## Dataset excerpt
# # # #

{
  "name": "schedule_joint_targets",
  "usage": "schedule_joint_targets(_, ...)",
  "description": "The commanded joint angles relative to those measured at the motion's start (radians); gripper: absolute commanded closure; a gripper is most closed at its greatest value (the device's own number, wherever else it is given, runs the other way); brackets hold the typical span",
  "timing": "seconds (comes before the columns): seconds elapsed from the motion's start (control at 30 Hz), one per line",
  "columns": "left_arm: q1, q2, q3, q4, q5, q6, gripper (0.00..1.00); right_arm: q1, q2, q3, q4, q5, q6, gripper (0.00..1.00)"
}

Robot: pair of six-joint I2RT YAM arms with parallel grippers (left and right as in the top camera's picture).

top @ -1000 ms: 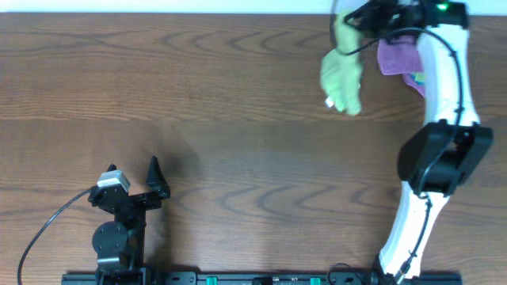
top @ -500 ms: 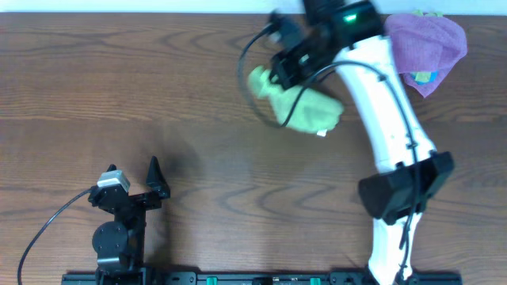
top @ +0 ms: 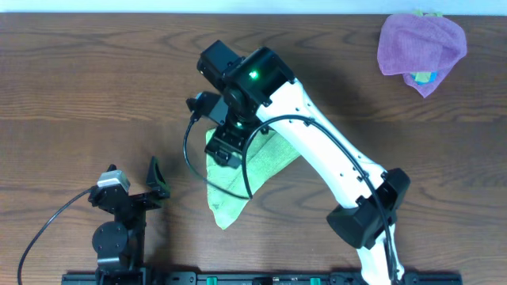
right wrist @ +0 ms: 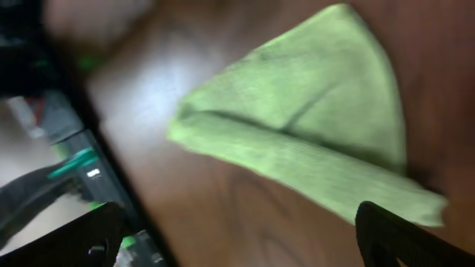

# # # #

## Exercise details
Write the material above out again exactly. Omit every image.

## Solution
{
  "name": "schedule_joint_targets",
  "usage": "schedule_joint_targets(_, ...)",
  "description": "The commanded joint angles relative to those measured at the motion's start (radians); gripper: absolute commanded closure; a gripper is most closed at its greatest value (the device's own number, wherever else it is given, runs the other way); brackets hold the typical span",
  "timing": "seconds (comes before the columns): seconds elapsed from the motion's start (control at 30 Hz), one per line",
  "columns": "left_arm: q1, q2, q3, q4, q5, q6, gripper (0.00..1.00); right_arm: q1, q2, q3, q4, q5, q6, gripper (0.00..1.00)"
}

Robot: pair of six-joint I2RT YAM arms with parallel grippers (left and right as in the top camera's picture).

top @ -1000 ms: 
top @ -500 ms: 
top @ +0 ms: 
right wrist @ +0 ms: 

Nothing more remains to be added to this answer.